• DATA TO EXAMINE
------------------------------------

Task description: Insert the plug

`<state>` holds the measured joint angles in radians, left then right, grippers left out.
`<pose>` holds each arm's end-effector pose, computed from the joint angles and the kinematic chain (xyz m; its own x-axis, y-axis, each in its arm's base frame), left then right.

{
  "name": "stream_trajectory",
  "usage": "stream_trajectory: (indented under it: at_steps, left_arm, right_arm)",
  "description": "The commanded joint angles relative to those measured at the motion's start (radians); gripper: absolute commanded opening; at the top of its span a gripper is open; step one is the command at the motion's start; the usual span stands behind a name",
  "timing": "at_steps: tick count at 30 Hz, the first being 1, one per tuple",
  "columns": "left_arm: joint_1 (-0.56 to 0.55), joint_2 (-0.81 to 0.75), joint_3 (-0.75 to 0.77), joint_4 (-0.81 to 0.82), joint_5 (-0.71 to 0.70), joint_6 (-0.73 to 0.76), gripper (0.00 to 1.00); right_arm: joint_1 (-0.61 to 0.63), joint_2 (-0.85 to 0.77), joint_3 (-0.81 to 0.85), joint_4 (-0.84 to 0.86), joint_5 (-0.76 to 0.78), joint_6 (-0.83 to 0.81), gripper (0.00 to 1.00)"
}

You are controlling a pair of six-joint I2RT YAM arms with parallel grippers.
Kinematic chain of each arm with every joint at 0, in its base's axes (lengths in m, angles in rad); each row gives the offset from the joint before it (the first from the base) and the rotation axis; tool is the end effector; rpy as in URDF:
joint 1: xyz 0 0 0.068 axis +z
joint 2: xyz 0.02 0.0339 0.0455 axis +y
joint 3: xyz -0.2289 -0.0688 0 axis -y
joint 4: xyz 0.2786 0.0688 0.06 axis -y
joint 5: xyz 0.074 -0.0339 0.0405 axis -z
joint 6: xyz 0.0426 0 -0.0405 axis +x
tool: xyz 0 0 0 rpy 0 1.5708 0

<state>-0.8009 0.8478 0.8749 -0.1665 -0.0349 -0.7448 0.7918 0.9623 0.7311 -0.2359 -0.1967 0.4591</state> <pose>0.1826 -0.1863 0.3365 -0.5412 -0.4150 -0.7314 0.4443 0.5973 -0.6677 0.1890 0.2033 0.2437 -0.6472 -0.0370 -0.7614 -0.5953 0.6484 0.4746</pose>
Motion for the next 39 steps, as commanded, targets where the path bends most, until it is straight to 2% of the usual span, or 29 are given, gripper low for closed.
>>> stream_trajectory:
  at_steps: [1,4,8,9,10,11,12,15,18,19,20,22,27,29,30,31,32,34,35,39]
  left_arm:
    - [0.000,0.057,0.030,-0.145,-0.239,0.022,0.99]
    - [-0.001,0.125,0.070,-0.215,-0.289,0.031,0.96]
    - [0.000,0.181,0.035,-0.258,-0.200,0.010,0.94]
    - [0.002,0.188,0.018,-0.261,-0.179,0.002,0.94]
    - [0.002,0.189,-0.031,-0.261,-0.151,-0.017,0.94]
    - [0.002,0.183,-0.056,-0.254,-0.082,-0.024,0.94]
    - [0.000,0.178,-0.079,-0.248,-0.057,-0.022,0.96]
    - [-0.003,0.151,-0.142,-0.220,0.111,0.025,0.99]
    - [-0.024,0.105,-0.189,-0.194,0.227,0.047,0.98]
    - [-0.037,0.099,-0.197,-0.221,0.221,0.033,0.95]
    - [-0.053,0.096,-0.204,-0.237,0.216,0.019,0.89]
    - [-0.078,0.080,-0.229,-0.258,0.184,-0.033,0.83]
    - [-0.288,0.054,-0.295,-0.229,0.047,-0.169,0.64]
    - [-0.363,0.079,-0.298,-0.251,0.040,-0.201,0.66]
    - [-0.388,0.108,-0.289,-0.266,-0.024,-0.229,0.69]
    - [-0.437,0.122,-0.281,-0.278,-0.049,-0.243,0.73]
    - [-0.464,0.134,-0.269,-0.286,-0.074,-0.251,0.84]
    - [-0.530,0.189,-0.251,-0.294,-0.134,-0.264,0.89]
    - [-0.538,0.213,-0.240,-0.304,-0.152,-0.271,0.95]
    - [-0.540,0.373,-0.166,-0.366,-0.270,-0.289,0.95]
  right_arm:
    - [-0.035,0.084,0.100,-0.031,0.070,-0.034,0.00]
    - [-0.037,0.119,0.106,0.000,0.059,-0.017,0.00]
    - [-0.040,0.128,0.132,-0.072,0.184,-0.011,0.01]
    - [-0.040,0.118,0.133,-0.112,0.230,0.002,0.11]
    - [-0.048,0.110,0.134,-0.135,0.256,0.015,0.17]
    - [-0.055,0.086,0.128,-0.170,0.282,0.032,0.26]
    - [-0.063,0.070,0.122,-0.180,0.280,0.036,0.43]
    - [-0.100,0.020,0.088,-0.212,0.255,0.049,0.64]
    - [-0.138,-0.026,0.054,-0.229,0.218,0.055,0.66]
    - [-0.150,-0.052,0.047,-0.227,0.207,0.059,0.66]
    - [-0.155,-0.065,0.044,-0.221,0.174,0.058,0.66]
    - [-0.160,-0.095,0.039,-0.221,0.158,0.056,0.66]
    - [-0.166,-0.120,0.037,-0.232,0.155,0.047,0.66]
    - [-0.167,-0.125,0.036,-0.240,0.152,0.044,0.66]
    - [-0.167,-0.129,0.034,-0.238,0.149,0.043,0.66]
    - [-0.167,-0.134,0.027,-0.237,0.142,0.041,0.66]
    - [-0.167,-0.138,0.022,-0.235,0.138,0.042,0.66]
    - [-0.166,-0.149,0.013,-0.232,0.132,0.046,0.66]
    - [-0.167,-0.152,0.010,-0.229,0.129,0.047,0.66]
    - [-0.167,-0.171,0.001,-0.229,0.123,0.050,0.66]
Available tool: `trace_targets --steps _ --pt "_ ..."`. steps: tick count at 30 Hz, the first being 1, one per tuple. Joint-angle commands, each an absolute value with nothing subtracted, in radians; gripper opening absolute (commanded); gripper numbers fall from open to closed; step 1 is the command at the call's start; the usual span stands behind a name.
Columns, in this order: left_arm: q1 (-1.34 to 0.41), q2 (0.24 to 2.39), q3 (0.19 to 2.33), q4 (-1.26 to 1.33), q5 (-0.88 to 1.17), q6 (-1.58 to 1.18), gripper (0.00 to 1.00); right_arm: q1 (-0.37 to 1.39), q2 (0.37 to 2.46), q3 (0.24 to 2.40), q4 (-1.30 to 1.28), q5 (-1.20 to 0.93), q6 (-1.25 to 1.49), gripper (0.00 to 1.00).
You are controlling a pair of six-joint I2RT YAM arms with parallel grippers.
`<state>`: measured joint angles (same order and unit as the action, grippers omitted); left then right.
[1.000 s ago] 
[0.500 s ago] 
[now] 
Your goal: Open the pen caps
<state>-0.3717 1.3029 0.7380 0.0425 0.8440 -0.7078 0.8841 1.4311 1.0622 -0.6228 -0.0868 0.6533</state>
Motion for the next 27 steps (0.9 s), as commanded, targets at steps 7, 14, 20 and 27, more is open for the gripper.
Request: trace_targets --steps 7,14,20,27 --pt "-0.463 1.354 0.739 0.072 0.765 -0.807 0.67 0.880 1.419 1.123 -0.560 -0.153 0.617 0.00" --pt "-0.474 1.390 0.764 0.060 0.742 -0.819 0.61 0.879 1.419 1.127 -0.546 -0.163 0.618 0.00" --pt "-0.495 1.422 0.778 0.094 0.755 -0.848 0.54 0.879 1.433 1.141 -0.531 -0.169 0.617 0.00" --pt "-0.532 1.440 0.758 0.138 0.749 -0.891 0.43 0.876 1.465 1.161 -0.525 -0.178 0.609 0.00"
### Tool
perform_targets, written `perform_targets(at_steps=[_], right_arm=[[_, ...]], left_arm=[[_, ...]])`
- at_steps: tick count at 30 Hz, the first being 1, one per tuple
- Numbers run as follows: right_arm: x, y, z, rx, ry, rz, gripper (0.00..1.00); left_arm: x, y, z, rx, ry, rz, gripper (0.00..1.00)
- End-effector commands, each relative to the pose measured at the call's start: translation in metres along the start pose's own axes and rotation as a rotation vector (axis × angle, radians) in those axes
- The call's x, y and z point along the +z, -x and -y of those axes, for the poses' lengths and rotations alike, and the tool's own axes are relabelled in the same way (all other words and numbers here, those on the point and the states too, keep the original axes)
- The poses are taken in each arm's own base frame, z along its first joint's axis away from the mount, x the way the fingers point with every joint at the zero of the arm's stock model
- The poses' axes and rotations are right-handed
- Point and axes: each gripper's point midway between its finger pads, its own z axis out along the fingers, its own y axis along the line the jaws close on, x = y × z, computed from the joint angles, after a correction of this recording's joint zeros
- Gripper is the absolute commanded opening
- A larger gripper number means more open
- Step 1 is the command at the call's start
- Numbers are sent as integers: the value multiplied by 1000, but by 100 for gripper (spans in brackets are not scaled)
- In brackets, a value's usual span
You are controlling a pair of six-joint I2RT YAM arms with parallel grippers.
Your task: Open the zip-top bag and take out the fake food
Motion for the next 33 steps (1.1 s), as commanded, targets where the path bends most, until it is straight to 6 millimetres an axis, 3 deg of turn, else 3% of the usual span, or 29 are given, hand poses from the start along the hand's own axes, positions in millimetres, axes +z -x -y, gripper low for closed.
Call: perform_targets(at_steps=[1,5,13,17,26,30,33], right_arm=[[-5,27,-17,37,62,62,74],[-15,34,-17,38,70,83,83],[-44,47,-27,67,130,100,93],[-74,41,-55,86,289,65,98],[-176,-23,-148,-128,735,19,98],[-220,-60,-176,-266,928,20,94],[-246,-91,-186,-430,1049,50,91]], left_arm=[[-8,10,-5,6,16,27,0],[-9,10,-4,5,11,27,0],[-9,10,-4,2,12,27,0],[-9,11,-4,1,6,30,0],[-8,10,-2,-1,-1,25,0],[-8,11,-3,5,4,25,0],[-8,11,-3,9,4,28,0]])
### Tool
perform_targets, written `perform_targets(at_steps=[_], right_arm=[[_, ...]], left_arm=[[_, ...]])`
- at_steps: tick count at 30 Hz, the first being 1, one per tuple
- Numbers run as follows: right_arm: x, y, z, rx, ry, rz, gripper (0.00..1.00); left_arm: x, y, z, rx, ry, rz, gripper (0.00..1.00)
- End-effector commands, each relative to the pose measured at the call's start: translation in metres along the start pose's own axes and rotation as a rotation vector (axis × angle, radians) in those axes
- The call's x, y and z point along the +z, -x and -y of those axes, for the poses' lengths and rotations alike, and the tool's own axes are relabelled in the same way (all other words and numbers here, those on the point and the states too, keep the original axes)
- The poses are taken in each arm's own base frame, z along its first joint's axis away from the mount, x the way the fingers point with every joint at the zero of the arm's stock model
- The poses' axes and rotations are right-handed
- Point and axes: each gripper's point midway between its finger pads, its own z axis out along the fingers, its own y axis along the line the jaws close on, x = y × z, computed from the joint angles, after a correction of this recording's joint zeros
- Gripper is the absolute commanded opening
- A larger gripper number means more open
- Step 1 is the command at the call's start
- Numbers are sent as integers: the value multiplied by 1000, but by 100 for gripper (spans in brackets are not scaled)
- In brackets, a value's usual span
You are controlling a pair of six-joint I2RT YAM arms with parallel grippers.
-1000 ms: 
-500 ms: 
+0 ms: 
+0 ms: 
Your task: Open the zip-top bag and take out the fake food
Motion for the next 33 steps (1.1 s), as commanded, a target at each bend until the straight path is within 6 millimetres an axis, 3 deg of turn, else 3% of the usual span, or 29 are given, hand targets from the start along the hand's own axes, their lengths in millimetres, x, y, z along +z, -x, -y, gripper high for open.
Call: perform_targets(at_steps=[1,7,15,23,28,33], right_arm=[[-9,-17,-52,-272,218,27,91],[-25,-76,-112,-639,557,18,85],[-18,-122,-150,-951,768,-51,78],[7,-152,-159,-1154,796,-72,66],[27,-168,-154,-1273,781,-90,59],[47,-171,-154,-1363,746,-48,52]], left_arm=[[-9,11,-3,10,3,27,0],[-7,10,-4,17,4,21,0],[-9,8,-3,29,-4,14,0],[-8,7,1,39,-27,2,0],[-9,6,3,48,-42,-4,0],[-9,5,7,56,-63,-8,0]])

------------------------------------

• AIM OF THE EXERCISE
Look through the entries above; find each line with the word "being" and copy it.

• RESPONSE BELOW
  "timing": "at_steps: tick count at 30 Hz, the first being 1, one per tuple",
Available tool: `trace_targets --steps _ --pt "_ ..."`. steps: tick count at 30 Hz, the first being 1, one per tuple. Joint-angle commands, each an absolute value with nothing subtracted, in radians; gripper opening absolute (commanded); gripper numbers fall from open to closed; step 1 is the command at the call's start; the usual span stands behind a name.
- at_steps: tick count at 30 Hz, the first being 1, one per tuple
- at_steps: tick count at 30 Hz, the first being 1, one per tuple

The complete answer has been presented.